• _EXERCISE BRIEF_: Whenever a line of the listing contains the string "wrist", return that line.

• _DATASET CONTENT_:
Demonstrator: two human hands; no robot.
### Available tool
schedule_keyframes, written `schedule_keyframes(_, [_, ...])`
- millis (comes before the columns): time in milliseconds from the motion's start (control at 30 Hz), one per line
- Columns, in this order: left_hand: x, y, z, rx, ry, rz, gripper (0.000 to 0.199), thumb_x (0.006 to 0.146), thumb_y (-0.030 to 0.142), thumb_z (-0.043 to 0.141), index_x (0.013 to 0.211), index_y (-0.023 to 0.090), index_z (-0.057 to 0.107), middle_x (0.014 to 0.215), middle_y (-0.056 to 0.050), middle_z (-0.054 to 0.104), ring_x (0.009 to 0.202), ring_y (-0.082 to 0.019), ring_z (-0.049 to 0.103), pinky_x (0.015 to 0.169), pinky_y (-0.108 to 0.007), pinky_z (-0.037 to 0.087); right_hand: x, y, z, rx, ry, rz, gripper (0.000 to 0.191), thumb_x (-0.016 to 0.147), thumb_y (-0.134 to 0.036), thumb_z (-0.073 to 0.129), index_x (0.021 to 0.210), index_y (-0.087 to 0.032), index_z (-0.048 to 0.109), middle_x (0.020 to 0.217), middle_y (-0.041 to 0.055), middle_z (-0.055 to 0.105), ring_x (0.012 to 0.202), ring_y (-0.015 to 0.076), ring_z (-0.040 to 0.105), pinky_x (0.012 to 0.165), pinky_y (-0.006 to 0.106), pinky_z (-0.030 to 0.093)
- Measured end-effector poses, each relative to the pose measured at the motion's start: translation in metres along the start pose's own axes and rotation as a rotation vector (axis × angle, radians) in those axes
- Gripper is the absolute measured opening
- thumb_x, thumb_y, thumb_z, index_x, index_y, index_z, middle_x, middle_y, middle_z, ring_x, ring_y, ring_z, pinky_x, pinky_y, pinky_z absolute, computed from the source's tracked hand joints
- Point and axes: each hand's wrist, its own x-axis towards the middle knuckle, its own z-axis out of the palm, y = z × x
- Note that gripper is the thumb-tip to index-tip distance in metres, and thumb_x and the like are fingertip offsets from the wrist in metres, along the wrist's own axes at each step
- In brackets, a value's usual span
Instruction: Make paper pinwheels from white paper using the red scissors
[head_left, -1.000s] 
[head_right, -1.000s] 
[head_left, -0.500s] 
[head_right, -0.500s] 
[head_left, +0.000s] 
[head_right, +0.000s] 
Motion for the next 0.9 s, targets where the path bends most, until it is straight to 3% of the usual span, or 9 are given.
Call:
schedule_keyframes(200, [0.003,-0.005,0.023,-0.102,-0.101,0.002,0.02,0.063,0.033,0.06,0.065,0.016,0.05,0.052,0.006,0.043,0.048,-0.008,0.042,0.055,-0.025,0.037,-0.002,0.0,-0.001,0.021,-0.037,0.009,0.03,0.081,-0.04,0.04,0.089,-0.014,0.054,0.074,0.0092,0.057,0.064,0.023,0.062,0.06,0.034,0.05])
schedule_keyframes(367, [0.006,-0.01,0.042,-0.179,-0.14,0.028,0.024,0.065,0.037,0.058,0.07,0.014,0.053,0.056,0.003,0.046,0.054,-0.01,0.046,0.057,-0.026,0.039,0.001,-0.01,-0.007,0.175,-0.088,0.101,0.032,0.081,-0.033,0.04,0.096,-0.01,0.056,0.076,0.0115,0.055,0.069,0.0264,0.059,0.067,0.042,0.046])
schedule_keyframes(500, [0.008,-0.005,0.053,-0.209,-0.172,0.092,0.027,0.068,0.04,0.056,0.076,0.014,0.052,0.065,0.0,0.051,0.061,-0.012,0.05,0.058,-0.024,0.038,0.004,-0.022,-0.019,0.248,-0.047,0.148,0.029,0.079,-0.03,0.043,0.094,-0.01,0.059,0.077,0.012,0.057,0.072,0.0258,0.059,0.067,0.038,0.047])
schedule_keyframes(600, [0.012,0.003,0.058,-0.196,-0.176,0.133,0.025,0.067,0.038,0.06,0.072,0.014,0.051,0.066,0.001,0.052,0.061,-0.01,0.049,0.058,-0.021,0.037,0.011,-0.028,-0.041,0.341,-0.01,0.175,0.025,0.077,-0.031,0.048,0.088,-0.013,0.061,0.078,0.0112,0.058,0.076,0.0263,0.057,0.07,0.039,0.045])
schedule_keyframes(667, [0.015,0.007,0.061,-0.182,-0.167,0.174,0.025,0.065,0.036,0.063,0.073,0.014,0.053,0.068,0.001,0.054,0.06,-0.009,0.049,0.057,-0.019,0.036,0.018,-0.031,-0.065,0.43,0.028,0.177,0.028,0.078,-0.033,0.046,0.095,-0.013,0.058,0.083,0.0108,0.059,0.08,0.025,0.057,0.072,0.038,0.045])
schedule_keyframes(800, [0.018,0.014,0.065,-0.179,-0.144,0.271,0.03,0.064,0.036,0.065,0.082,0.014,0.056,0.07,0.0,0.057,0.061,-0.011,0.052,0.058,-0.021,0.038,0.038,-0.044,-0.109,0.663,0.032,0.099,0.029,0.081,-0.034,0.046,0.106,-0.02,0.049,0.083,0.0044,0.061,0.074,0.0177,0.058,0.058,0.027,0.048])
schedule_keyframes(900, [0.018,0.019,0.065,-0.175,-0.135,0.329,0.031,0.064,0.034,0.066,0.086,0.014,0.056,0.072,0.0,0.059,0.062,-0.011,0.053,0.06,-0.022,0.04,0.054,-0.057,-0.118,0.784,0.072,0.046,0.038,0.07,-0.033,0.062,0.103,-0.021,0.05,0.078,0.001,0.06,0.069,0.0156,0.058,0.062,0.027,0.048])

• _EXPECTED OUTPUT_:
- Point and axes: each hand's wrist, its own x-axis towards the middle knuckle, its own z-axis out of the palm, y = z × x
- Note that gripper is the thumb-tip to index-tip distance in metres, and thumb_x and the like are fingertip offsets from the wrist in metres, along the wrist's own axes at each step

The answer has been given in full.